Attachment of therapeutic agents to targeting peptides has resulted in the selective delivery of the agent to a desired organ, tissue or cell type in the mouse model system. Targeted delivery of chemotherapeutic agents and proapoptotic peptides to receptors located in tumor angiogenic vasculature resulted in a marked increase in therapeutic efficacy and a decrease in systemic toxicity in tumor-bearing mouse models (Arap et al., 1998a, 1998b; Ellerby et al., 1999).
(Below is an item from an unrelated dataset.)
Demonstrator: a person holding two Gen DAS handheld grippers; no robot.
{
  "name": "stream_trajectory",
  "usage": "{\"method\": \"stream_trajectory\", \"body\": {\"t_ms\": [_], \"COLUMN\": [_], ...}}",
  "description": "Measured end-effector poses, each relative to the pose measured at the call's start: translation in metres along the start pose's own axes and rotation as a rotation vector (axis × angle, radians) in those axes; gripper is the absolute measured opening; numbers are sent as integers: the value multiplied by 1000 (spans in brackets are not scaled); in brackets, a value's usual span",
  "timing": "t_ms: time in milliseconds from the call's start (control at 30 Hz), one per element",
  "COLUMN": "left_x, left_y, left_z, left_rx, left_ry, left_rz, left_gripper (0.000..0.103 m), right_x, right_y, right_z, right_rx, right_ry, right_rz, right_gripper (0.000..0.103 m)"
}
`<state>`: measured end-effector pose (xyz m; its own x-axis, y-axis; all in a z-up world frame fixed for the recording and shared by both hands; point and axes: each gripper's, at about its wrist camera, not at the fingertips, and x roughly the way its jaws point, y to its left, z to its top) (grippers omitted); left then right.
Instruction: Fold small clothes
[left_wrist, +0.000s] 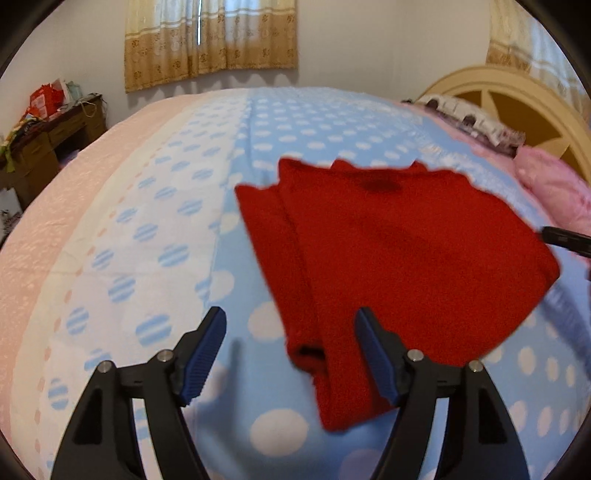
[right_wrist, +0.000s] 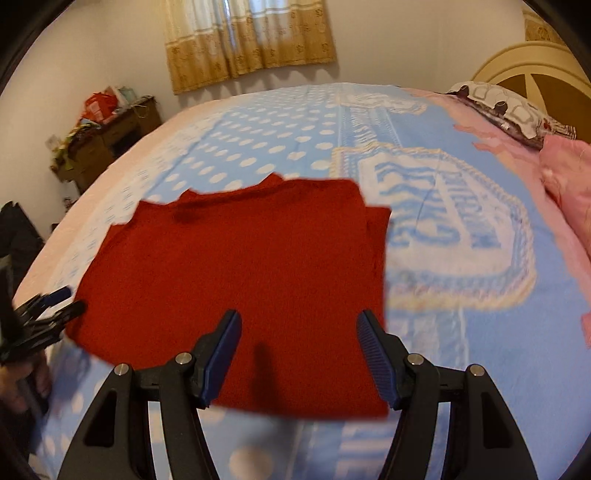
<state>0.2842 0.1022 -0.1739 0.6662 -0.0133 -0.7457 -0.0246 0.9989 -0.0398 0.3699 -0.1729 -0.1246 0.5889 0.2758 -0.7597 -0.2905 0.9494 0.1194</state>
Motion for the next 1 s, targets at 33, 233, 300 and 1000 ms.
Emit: {"method": "stream_trajectory", "body": {"t_ms": [33,233,300,1000], "left_x": [1,6,7,-54], "left_y": [0,9,9,64], "left_z": [-2,-9,-19,-62], "left_rx": [-3,-44,-42,-298], "left_ry": [8,53,82,-15], "left_rz": [-4,-3,-4,-54], "left_gripper": [78,90,91,94], "right_x": [5,39,35,85], "right_y": [3,15,26,233], "right_z": [-4,-20,-20,-17], "right_rx": [-14,-36,-55,-433], "right_ry": [22,135,149,63], "right_rz": [12,-51,-80,61], "right_gripper": [66,66,66,66]}}
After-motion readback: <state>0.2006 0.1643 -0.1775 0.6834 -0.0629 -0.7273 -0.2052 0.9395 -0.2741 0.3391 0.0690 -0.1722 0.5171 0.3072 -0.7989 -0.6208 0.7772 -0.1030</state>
However, the targeted delivery of anti-cancer agents in humans has not yet been demonstrated. The targeted receptors reported in previous studies may be present in angiogenic normal tissues as well as in tumor tissues and may or may not be of use in distinguishing between normal tissues, non-metastatic cancers and metastatic cancer. A need exists for tumor targeting peptides that are selective against human cancers, as well as for targeting peptides that can distinguish between metastatic and non-metastatic human cancers.
Attempts have been made to target delivery of gene therapy vectors to specific organs, tissues or cell types in vivo. Directing such vectors to the site of interest would enhance therapeutic effects and diminish adverse systemic immunologic responses. Adenovirus type 5 (Ad5)-based vectors have been commonly used for gene transfer studies (Weitzman et al., 1997; Zhang, 1999). The attachment of Ad5 to the target cell is mediated by the capsid's fiber knob region, which interacts with cell surface receptors, including the coxsackie adenovirus receptor (CAR) and possibly with MHC class I (Bergelson et al., 1997; Hong et al., 1997). Upon systemic administration in vivo, binding of virus to CAR can result in unintended enrichment of vectors in non-targeted but CAR-expressing tissues. Conversely, target cells that express little or no CAR are inefficiently transduced. A need exists to develop novel gene therapy vectors to allow more selective delivery of gene therapy agents.
A need also exists to identify receptor-ligand pairs in organs, tissues or cell types. Previous attempts to identify targeted receptors and ligands binding to receptors have largely targeted a single ligand at a time for investigation. Identification of previously unknown receptors and previously uncharacterized ligands has been a very slow and laborious process. Such novel receptors and ligands may provide the basis for new therapies for a variety of disease states, such as cancer and/or metastatic prostate cancer.